Saturday, 23 July 2011
I'll be the first to admit that it is so hard to be nice sometimes. Not just "nice," but kind and tenderhearted, as the above verse says. When someone says something nasty to me, especially when it's a false accusation or said with arrogance or in a condescending manner, it can be quite hard to just let it roll off my back. I'm sure I'm not alone in this, but there are others who seem to do better at forgiving others than myself.
As Christians, we are to be lights in a world of darkness. We must be kind when others are harsh and forgiving when others are angry. This can be hard to do, but we have the eternal light of Jesus Christ in us, and the only reason we are lights is because God has opened our eyes! Let us not forget, because “at one time you were darkness, but now you are light in the Lord. Walk as children of light” (5:7-8). This is a command, not a suggestion.

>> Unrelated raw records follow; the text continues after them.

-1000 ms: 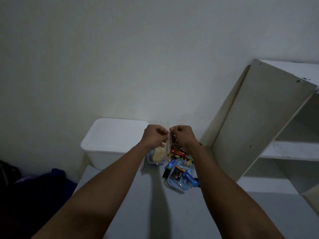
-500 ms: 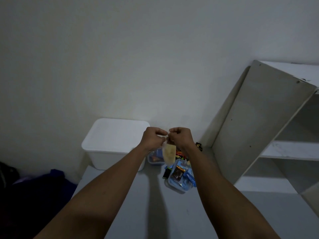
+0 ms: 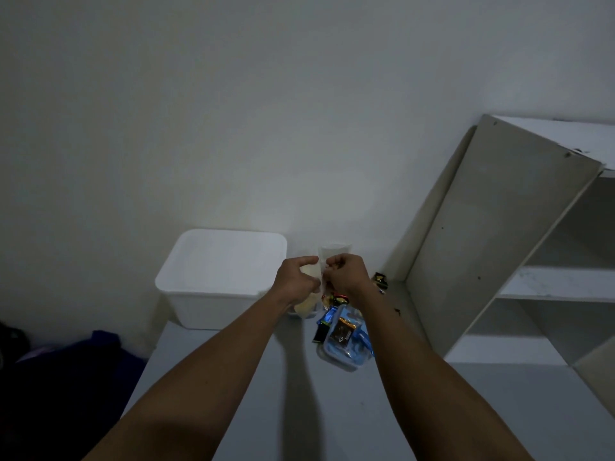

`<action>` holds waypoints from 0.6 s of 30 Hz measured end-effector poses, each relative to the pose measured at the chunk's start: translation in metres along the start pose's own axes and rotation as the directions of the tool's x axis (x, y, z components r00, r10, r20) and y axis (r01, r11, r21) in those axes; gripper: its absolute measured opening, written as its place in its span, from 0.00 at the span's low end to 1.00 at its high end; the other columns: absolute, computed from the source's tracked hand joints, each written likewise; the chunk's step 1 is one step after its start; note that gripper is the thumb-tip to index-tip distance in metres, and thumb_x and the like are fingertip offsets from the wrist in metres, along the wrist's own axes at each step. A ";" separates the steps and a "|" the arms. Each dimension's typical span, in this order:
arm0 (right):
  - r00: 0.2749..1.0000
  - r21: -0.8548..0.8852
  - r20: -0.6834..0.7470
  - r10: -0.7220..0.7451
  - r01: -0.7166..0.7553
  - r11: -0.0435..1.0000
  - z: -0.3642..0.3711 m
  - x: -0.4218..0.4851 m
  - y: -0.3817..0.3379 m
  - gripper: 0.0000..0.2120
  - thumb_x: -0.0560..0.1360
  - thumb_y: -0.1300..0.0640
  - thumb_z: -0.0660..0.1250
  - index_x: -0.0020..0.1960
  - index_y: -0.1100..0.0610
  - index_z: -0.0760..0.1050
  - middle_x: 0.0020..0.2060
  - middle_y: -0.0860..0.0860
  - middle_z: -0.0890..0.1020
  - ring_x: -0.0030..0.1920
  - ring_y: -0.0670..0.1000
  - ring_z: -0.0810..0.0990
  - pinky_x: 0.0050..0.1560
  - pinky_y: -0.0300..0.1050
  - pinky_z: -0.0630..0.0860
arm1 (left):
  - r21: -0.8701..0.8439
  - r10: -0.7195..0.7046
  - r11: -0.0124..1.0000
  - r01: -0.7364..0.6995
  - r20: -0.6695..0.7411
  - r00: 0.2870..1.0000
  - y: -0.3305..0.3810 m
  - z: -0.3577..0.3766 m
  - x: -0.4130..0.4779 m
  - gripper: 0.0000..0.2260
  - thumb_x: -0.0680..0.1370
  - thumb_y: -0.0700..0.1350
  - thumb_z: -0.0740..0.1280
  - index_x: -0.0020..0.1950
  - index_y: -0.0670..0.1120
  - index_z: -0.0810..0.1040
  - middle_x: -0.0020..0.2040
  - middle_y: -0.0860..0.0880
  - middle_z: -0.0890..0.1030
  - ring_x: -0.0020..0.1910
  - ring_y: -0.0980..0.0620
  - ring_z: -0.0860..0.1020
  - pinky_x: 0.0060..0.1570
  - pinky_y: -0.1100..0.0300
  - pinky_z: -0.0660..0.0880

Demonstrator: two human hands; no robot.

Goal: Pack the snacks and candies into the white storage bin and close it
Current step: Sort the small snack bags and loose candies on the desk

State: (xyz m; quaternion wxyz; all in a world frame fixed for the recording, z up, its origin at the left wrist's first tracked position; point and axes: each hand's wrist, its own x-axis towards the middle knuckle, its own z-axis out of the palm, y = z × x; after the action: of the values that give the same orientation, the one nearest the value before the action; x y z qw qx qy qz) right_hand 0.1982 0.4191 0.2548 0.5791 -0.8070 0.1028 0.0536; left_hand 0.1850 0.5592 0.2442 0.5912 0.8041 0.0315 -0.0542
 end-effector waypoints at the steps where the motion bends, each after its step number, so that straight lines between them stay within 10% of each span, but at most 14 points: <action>1: 1.000 -0.009 -0.005 -0.004 0.004 1.000 0.001 -0.001 0.000 0.11 0.73 0.69 0.68 0.55 0.62 0.76 0.46 0.62 0.81 0.42 0.60 0.83 0.46 0.62 0.83 | -0.014 -0.012 1.000 0.012 -0.007 1.000 -0.001 0.001 0.000 0.30 0.68 0.31 0.73 0.67 0.48 0.77 0.58 0.38 0.82 0.52 0.45 0.83 0.52 0.53 0.81; 7: 0.990 0.095 0.118 0.073 -0.084 0.992 -0.006 -0.008 0.006 0.10 0.75 0.70 0.64 0.53 0.61 0.80 0.44 0.60 0.81 0.42 0.57 0.79 0.50 0.56 0.80 | -0.218 -0.063 0.975 0.051 -0.049 0.997 -0.004 0.005 -0.009 0.15 0.76 0.32 0.66 0.59 0.43 0.80 0.45 0.42 0.82 0.34 0.51 0.79 0.29 0.62 0.75; 11: 0.968 -0.027 0.224 0.110 -0.106 0.994 -0.024 -0.016 0.009 0.13 0.78 0.65 0.62 0.51 0.54 0.83 0.47 0.54 0.82 0.48 0.55 0.78 0.46 0.54 0.82 | -0.165 -0.030 0.986 0.004 -0.156 0.987 -0.027 0.003 -0.003 0.13 0.77 0.35 0.67 0.59 0.47 0.78 0.58 0.47 0.80 0.47 0.52 0.79 0.38 0.66 0.76; 15: 0.910 0.060 0.366 0.195 -0.232 0.971 -0.041 -0.022 0.023 0.12 0.81 0.63 0.60 0.56 0.59 0.82 0.50 0.59 0.84 0.47 0.57 0.83 0.41 0.50 0.82 | -0.028 -0.101 0.994 0.102 0.057 0.993 -0.053 0.006 -0.007 0.20 0.77 0.39 0.69 0.69 0.45 0.73 0.59 0.50 0.74 0.59 0.51 0.74 0.56 0.56 0.75; 18: 0.900 0.190 0.374 0.225 -0.312 0.931 -0.038 -0.022 0.051 0.14 0.80 0.65 0.58 0.53 0.60 0.82 0.45 0.58 0.85 0.40 0.53 0.83 0.38 0.48 0.80 | -0.069 -0.209 0.973 0.219 0.133 0.969 -0.073 0.013 -0.016 0.04 0.79 0.41 0.68 0.51 0.44 0.81 0.48 0.46 0.82 0.42 0.50 0.80 0.34 0.64 0.75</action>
State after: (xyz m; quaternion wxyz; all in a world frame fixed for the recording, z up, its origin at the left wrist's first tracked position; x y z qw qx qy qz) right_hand 0.1640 0.3696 0.2247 0.6701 -0.6850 0.1164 0.2612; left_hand 0.1598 0.5692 0.1737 0.6156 0.7657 0.0831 -0.1666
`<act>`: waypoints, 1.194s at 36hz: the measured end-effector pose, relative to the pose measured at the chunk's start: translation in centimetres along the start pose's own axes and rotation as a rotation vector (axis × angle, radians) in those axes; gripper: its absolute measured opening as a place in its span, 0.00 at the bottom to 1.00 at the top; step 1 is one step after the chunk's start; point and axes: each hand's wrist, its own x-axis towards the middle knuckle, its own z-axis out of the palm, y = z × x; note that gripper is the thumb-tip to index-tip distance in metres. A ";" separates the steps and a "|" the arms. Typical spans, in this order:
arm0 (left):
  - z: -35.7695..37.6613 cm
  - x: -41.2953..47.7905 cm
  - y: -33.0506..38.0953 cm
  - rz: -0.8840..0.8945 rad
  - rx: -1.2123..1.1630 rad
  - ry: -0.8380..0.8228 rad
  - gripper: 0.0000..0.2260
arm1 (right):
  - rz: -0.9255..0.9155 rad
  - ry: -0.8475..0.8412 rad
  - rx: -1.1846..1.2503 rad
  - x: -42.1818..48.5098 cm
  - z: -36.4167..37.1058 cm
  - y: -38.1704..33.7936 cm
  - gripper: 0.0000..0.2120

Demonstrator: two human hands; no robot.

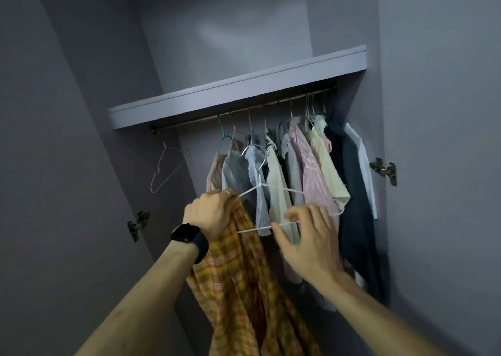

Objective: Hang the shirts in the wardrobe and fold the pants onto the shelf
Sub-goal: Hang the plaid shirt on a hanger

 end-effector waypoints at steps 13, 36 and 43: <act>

Often times on Xanga (especially on blogs about God), some users feel the need to be incredibly rude and harsh in their comments. I have read some of them and thought, "What is wrong with this person? Who peed in your cereal?" I think this tendency comes with just being behind a screen and not face-to-face with someone. How many of us, honestly, would say some of the things we say online if we were to be staring into that actual person's eyes? Not many of us. But to all Christians, let's remember this:
Before God saved us, we were blinded by Satan, by our own sin, and by the god(s) of this world; clinging only to our passions and pleasures and doing nothing profitable for the kingdom of God. Though we may be frustrated by those who walk in darkness, we need to be compassionate toward them; because we were once just like them. If we bear the name of Jesus Christ, we must be fruitful (5:9) and discern what is pleasing to the Lord, and part of that responsibility is to handle anger in a godly fashion. If someone isn't a Christian, we can't expect them to act like it. Why would someone who is walking in darkness have any desire to please God? We need to be loving and most importantly, patient with them. How many times has God been patient with us? Too many to count.
This doesn’t mean that we participate in unfruitful works of darkness, but we expose them (5:11). To be kind to someone and to love someone doesn’t mean that you simply tolerate their sin or condone it; it means that we must show the love of Christ toward them by being tenderhearted and forgiving and showing your disapproval of their sin. Jesus never went and cursed the world, for it was already cursed. He did, however, expose the acts of darkness with his perfect light. We should also strive to do this as well.
The books of James states clearly that the anger of men does not produce the righteousness of God, so no matter how angry we get, we are to handle it with patience and love. And trust me, this is hard to do. I’m talking to myself when I say all this! I pray that I would be more Christ-like and that I would be slow to anger, slow to speak, and quick to listen. When we’re wronged, the first thing we want to do is snap at our accusers and put them in their place. Yet what good does that do? Trust me, you’ll gain a lot more attention if you are kind to those who are mean to you, and if you pray for those who hate you. The world is watching you. We are to always represent Christ and the work that the Holy Spirit has done in us to sanctify us. To God be the glory!